_DIRECTIONS FOR THIS TASK_
Give back exactly the stretch of data below from the line holding "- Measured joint" through the line holding "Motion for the", both ends included, and leave the remaining lines out.

_DATASET CONTENT_
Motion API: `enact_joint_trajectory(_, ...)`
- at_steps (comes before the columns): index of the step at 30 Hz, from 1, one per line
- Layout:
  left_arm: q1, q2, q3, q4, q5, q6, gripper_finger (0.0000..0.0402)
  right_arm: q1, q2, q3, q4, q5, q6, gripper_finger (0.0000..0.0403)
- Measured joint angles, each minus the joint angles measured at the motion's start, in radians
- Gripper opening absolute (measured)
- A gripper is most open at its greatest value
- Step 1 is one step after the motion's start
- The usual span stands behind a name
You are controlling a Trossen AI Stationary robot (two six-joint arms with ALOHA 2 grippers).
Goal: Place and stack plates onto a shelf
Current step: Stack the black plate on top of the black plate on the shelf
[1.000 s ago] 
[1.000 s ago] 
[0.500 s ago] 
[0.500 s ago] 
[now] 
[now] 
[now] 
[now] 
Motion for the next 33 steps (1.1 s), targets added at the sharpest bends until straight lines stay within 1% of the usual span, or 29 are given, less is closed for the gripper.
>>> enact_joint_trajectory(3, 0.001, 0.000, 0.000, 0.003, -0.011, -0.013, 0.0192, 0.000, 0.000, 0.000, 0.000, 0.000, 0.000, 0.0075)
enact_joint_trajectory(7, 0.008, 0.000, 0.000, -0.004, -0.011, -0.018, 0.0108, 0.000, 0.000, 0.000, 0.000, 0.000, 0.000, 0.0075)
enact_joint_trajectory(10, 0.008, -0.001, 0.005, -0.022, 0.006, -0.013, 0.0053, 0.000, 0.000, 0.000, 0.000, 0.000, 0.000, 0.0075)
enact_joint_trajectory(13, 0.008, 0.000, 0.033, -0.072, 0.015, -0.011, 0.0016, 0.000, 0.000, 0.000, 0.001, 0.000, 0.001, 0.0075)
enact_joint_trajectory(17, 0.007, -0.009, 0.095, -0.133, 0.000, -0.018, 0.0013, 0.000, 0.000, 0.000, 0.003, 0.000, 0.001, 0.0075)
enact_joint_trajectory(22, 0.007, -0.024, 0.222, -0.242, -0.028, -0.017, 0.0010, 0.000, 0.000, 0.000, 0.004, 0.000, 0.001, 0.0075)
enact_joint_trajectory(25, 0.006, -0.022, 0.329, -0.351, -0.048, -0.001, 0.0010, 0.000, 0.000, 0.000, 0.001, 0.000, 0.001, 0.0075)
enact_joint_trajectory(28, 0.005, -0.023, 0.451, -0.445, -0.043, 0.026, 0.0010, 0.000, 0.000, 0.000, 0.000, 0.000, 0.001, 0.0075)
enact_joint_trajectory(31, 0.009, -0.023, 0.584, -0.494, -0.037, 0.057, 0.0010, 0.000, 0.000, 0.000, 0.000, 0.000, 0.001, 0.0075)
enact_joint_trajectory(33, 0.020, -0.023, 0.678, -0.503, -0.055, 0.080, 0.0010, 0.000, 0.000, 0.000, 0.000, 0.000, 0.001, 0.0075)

_YOUR RESPONSE_
- Measured joint angles, each minus the joint angles measured at the motion's start, in radians
- Gripper opening absolute (measured)
- A gripper is most open at its greatest value
- Step 1 is one step after the motion's start
- The usual span stands behind a name
You are controlling a Trossen AI Stationary robot (two six-joint arms with ALOHA 2 grippers).
Goal: Place and stack plates onto a shelf
Current step: Stack the black plate on top of the black plate on the shelf
[1.000 s ago] 
[1.000 s ago] 
[0.500 s ago] 
[0.500 s ago] 
[now] 
[now] 
[now] 
[now] 
Motion for the next 33 steps (1.1 s), targets added at the sharpest bends until straight lines stay within 1% of the usual span, or 29 are given, less is closed for the gripper.

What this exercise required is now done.